Goal of the exercise:
From the line with "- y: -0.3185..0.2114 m" through the line with "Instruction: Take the", repeat the entries verbatim, both end lines included, and add nothing.

Study material:
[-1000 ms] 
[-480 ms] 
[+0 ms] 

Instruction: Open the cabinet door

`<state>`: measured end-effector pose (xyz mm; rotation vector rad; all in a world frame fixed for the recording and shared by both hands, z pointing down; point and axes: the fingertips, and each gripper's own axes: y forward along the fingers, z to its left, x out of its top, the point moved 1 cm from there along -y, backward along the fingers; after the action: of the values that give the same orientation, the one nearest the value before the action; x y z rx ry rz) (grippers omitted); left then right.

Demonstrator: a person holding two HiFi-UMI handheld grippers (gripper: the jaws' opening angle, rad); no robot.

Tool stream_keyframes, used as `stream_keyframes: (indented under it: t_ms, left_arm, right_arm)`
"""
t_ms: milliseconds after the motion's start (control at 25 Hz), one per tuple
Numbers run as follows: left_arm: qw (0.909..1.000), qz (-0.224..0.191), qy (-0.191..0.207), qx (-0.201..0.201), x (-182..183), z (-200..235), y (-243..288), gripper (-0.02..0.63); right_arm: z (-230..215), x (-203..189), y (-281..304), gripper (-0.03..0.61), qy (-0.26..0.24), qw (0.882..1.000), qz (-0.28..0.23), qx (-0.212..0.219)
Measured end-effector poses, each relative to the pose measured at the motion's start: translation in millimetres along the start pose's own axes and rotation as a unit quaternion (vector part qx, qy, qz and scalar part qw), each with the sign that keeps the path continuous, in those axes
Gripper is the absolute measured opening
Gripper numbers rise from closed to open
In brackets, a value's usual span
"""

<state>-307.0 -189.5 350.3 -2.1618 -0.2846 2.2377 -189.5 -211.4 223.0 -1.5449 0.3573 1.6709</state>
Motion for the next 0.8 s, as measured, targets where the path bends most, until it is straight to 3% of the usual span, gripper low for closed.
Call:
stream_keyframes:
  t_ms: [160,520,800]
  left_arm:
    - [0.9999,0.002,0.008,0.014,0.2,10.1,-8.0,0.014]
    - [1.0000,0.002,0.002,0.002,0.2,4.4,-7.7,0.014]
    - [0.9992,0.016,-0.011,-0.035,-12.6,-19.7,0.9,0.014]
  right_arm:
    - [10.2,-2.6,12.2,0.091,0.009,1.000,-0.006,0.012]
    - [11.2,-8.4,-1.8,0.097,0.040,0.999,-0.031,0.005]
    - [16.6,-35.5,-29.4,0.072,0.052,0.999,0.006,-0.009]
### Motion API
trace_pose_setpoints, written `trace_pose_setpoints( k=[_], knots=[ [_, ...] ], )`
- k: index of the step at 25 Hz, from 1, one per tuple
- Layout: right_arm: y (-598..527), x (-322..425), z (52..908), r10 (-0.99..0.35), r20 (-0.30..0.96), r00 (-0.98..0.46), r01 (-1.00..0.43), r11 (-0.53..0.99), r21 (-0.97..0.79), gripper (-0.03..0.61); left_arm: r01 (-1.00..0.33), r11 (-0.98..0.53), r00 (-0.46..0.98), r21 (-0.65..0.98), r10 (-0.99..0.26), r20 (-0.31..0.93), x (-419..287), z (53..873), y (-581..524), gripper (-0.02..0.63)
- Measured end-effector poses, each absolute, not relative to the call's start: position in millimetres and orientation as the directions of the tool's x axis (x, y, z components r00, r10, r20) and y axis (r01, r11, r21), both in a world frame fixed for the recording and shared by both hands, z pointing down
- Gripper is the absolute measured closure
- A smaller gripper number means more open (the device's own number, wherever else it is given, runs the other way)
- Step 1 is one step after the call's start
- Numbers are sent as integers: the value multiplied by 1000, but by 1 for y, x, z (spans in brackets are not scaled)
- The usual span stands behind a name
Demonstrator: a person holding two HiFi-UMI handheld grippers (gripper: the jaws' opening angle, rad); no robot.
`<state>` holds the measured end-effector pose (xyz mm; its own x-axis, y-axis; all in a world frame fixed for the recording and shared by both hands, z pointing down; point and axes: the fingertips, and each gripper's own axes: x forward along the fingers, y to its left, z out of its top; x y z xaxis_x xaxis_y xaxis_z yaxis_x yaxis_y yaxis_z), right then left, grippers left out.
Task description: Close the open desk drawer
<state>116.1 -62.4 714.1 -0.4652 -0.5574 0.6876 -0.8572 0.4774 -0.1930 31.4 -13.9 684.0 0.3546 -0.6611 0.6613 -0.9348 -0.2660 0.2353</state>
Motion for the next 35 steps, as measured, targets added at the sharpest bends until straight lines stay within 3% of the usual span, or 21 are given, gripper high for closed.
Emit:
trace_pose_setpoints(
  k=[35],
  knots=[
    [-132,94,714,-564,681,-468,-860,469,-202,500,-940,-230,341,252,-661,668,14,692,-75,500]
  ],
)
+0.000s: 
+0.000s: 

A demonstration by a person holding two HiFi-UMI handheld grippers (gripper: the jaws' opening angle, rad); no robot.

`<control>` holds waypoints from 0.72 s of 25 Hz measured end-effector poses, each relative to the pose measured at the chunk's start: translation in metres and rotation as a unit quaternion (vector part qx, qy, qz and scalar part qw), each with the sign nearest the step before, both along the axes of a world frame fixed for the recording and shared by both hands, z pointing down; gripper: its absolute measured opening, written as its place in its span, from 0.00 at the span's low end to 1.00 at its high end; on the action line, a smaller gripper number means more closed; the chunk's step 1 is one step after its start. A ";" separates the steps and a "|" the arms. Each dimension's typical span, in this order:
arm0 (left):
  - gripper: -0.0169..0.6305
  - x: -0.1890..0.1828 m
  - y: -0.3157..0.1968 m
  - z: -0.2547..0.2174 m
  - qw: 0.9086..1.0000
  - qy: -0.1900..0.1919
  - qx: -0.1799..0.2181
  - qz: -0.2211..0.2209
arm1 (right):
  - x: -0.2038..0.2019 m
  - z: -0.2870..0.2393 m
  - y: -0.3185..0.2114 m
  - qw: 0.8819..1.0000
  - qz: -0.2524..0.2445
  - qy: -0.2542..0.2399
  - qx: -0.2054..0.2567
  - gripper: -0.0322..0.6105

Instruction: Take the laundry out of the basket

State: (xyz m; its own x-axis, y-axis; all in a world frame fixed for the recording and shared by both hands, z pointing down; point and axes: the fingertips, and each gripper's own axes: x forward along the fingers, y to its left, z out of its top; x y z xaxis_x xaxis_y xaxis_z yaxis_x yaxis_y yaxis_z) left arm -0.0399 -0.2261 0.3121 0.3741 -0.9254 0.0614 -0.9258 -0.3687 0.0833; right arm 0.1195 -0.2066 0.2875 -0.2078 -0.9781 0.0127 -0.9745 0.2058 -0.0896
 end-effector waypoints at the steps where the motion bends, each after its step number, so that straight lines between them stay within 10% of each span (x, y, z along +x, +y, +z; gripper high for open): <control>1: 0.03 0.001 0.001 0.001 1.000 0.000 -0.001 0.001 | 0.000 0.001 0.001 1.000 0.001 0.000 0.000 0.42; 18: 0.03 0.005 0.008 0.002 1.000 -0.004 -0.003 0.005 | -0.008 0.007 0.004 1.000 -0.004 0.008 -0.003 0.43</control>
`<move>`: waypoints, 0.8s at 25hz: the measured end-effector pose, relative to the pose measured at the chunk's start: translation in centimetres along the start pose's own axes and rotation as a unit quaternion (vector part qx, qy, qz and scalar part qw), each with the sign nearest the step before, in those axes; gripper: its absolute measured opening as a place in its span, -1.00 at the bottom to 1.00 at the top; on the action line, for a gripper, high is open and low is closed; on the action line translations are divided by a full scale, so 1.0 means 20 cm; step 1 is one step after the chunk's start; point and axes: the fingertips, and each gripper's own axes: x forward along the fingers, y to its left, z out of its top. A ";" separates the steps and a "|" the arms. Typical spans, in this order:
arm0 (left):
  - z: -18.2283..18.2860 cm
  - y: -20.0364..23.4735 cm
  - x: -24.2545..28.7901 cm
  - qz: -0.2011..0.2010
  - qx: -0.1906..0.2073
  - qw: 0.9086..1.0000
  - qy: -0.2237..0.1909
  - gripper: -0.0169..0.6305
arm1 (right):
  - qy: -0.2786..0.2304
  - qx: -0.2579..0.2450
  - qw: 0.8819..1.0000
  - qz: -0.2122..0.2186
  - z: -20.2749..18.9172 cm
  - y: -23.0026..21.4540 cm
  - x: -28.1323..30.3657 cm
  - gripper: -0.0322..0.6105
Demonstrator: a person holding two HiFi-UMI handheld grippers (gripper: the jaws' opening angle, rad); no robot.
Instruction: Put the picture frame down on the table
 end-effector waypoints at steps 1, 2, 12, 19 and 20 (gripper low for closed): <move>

Task response:
  - y: -0.3185..0.2114 m
  - qw: 0.8819..1.0000
  - qz: -0.2524..0.2445
  - qy: -0.2542..0.2399
  - qx: -0.2054..0.2567
  - gripper: -0.0322..0.6105

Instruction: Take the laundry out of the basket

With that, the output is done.